A January 2023 memo from Microsoft President Brad Smith to the company’s board projected a $92 billion return on Microsoft’s cumulative $13 billion investment in OpenAI, according to court documents disclosed Monday, May 11.
The figure surfaced during testimony by Microsoft CEO Satya Nadella at the federal courthouse in Oakland, California, per Bloomberg.
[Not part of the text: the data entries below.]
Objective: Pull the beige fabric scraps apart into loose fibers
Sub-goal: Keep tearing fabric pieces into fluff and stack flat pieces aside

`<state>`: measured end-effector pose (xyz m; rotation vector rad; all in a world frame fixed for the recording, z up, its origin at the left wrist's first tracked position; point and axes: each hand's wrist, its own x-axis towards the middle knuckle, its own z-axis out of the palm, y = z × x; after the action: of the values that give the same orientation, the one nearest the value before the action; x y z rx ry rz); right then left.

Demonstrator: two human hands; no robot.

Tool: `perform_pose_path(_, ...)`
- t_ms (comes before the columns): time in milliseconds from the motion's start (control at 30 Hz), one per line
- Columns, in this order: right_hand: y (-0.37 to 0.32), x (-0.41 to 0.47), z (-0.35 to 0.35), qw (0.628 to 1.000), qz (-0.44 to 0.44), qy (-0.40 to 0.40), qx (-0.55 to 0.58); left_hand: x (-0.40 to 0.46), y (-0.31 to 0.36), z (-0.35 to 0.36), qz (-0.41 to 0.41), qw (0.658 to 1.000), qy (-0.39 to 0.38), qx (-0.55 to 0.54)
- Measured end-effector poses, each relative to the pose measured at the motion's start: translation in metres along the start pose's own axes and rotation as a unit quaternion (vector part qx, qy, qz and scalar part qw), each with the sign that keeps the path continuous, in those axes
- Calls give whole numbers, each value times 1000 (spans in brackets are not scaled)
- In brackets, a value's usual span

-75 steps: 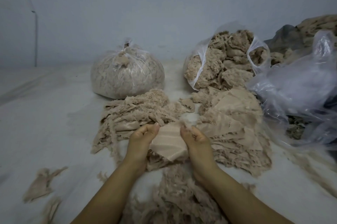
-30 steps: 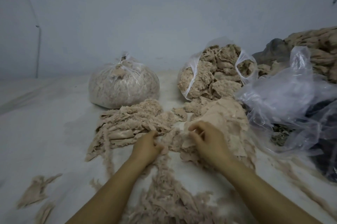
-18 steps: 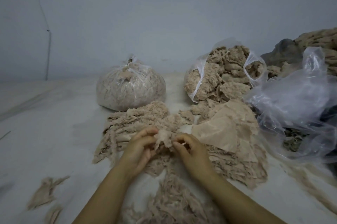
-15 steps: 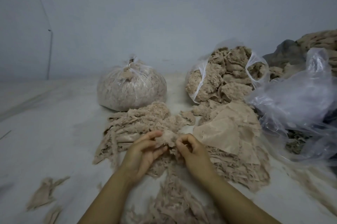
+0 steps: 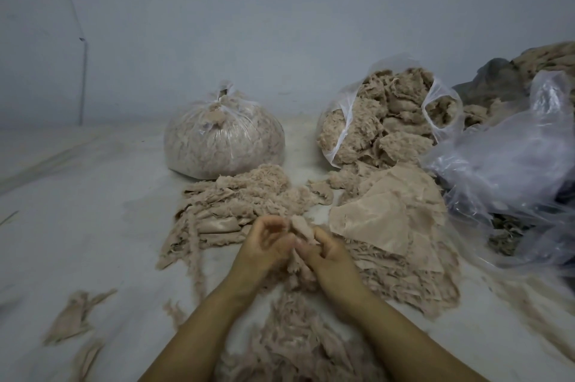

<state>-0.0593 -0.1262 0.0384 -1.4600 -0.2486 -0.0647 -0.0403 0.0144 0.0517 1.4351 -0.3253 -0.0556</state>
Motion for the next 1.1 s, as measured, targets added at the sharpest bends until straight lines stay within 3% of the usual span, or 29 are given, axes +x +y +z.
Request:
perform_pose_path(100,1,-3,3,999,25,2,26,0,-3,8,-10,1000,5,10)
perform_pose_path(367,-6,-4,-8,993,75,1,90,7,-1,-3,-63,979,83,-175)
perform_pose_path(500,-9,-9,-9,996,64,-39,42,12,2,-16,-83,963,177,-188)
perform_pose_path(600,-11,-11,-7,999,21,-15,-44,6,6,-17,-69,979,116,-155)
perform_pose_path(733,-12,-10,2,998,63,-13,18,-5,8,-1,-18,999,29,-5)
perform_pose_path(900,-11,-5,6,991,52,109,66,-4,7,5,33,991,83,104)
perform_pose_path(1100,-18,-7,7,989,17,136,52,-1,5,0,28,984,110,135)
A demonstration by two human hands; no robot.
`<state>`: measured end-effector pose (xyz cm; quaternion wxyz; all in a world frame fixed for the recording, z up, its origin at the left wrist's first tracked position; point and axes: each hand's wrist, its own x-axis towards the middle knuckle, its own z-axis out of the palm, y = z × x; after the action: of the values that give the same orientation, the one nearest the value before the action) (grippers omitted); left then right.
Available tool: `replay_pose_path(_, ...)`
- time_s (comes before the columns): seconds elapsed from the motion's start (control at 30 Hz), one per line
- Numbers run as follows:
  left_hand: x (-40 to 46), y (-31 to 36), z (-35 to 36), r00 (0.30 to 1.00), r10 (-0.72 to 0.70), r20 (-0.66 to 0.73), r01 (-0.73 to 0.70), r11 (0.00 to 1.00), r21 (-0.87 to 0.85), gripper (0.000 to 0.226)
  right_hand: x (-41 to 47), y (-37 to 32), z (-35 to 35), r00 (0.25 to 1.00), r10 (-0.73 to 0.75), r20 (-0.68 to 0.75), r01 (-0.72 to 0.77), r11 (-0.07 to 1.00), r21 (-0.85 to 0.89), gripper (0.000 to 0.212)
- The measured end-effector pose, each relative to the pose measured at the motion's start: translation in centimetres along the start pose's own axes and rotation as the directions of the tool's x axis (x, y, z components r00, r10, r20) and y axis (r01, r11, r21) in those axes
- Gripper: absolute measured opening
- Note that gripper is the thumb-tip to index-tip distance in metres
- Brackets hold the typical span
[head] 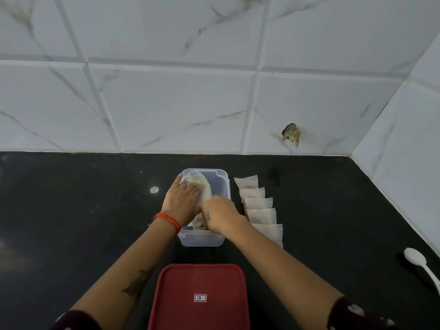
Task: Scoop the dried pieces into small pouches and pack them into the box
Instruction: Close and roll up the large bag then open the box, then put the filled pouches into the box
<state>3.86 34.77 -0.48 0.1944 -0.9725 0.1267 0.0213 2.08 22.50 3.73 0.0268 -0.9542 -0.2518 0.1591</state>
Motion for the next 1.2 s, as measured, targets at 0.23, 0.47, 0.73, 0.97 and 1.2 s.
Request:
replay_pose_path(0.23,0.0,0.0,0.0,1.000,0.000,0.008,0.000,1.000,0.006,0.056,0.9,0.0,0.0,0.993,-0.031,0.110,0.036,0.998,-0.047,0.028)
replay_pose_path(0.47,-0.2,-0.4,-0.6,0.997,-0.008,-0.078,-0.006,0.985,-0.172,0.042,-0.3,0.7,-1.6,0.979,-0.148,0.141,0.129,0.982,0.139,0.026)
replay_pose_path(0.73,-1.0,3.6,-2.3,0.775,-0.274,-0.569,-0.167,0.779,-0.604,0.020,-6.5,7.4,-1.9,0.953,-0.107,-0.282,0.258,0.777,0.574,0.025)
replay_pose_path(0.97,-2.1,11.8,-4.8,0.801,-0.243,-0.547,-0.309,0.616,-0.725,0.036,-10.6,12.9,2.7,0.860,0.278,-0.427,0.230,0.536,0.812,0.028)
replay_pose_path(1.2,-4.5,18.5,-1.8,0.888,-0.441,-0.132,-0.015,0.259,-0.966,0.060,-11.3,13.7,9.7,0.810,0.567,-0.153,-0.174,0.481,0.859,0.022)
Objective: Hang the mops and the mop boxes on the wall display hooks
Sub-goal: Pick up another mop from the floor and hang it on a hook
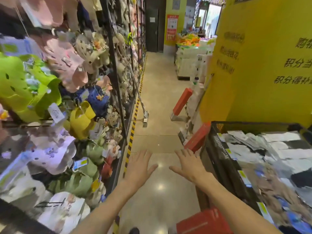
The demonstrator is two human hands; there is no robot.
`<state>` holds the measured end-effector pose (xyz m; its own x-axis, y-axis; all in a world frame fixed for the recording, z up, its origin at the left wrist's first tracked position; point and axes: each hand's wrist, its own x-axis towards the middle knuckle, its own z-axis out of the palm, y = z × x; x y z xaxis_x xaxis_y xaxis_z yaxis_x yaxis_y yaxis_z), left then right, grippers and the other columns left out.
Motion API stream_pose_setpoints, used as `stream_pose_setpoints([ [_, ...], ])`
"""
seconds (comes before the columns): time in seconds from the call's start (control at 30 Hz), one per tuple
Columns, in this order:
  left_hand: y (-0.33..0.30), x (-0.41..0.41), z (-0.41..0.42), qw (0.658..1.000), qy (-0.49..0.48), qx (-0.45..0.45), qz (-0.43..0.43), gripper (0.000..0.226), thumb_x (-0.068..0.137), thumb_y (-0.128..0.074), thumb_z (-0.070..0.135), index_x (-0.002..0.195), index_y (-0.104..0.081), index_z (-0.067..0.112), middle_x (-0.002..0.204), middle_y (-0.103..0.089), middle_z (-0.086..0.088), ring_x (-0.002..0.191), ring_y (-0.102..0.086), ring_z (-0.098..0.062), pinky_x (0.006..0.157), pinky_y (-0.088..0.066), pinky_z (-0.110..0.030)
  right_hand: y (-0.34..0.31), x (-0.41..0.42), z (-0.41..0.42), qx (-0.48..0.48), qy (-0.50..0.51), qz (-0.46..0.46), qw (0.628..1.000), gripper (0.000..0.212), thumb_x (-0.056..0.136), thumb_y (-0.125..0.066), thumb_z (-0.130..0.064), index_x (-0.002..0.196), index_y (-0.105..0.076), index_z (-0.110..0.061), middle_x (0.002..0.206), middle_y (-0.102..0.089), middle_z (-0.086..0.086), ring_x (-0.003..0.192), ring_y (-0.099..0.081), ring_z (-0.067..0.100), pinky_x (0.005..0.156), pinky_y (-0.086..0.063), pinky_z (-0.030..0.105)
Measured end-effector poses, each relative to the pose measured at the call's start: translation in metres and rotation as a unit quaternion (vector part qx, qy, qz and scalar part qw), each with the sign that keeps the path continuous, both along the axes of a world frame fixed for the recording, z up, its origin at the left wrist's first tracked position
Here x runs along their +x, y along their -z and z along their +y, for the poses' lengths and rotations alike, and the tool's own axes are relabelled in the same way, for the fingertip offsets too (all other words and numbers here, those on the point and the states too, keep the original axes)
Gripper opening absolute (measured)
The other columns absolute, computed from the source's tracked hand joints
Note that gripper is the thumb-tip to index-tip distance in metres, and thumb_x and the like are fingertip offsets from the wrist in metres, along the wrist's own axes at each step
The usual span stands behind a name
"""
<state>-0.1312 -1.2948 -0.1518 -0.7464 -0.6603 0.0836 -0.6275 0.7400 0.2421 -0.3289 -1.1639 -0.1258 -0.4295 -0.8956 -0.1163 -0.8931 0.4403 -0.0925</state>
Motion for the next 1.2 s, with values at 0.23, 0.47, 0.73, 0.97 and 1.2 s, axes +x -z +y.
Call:
stream_pose_setpoints([
  [0.23,-0.014,-0.104,-0.183,0.998,0.057,0.010,-0.026,0.071,0.102,-0.032,0.069,0.162,-0.029,0.030,0.173,-0.023,-0.003,0.161,-0.015,-0.024,0.129,-0.014,-0.049,-0.023,-0.082,-0.155,-0.007,0.056,-0.014,0.998,0.082,0.099,-0.044,-0.073,0.165,-0.026,-0.026,0.170,-0.031,0.004,0.156,-0.029,0.029,0.125,-0.020,0.050],
  [0.47,-0.010,-0.205,-0.312,0.994,0.103,0.015,-0.032,0.075,0.100,-0.023,0.071,0.161,-0.033,0.028,0.170,-0.030,-0.003,0.159,-0.022,-0.026,0.128,-0.015,-0.047,-0.014,-0.177,-0.277,-0.008,0.115,-0.032,0.993,0.085,0.097,-0.044,-0.076,0.164,-0.027,-0.026,0.170,-0.032,0.004,0.156,-0.031,0.029,0.127,-0.021,0.053],
  [0.73,0.007,-0.347,-0.471,0.992,0.114,0.015,-0.051,0.087,0.091,-0.014,0.078,0.163,-0.026,0.031,0.173,-0.021,-0.001,0.162,-0.013,-0.023,0.130,-0.008,-0.048,0.011,-0.318,-0.424,0.001,0.136,-0.055,0.989,0.088,0.096,-0.044,-0.079,0.166,-0.025,-0.027,0.171,-0.031,0.005,0.155,-0.035,0.029,0.123,-0.030,0.047],
  [0.97,0.000,-0.486,-0.597,0.991,0.132,0.006,-0.035,0.105,0.082,0.007,0.086,0.162,-0.030,0.030,0.172,-0.026,-0.003,0.160,-0.020,-0.026,0.128,-0.017,-0.049,-0.002,-0.458,-0.537,-0.006,0.172,-0.084,0.982,0.085,0.098,-0.049,-0.074,0.165,-0.027,-0.027,0.168,-0.037,0.005,0.152,-0.039,0.029,0.120,-0.037,0.043],
  [1.2,0.026,-0.606,-0.684,0.985,0.169,0.033,-0.029,0.120,0.075,0.022,0.089,0.162,-0.035,0.028,0.170,-0.031,-0.005,0.159,-0.024,-0.028,0.127,-0.016,-0.051,0.004,-0.555,-0.612,-0.001,0.215,-0.101,0.971,0.081,0.094,-0.048,-0.077,0.160,-0.035,-0.031,0.158,-0.049,0.002,0.144,-0.047,0.026,0.115,-0.041,0.042],
])
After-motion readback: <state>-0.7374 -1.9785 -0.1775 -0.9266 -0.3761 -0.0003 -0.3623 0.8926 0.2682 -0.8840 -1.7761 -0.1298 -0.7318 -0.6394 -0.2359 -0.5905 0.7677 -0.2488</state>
“It has worked out well because we took the risk,” Nadella told the jury. Microsoft’s 27% stake in OpenAI is now estimated at $135 billion. OpenAI was last valued at $852 billion following its $122 billion March funding round.
Under questioning from Musk’s lead trial attorney Steven Molo, Nadella confirmed he had drawn a historical parallel to Microsoft’s early PC partnership with IBM as the company prepared its $10 billion follow-on investment in OpenAI in April 2022.
In an internal email presented as evidence, Nadella wrote he did not want Microsoft to become IBM while OpenAI became the next Microsoft. The email captures the strategic calculation behind Microsoft’s bet: avoid the trap of being the infrastructure partner who lets a startup capture all the upside.
Microsoft’s investment timeline: $1 billion in 2019, doubled in 2021, then $10 billion in early 2023. The 2023 round is what the Brad Smith memo projected would return $92 billion.
As Cryptopolitan reported, Musk’s attorneys called Nadella as their first witness Monday. The strategy is to use Microsoft’s own internal documents to show the company knowingly steered OpenAI toward profit despite its nonprofit charter. Musk seeks $79 billion to $134 billion in damages.
Under cross-examination, Nadella acknowledged he was not aware of any full-time employees at the OpenAI nonprofit before March 2026, or of any grants, research, or open-sourced technology it had produced.
Microsoft attorney Jay Jurata pushed back, walking Nadella through three major Microsoft-OpenAI milestones (the 2019 announcement, the 2020 GPT-3 exclusive license, the 2023 $10 billion investment) and asking each time whether Musk had objected.
Nadella said no each time. He noted he and Musk have each other’s phone numbers.
Sam Altman is expected to testify Tuesday or Wednesday. Closing arguments follow. The advisory jury could reach a verdict the week of May 18.
Judge Yvonne Gonzalez Rogers makes the final ruling after hearing the jury’s recommendation. She cut Musk’s fraud claims before trial, leaving breach of charitable trust and unjust enrichment as the remaining counts.
A ruling for Musk could jeopardize OpenAI’s planned IPO. OpenAI named the lawsuit as a “risk to business” in investor disclosures earlier this year.
Greg Brockman, whose stake in OpenAI is valued at $30 billion, testified last week about 2017 diary entries referencing “making money for us.” He also told the court that Musk physically threatened him in 2017 after Musk was denied majority control of OpenAI.
Microsoft has denied wrongdoing. OpenAI has called Musk’s case “baseless harassment” tied to xAI, his competing AI venture.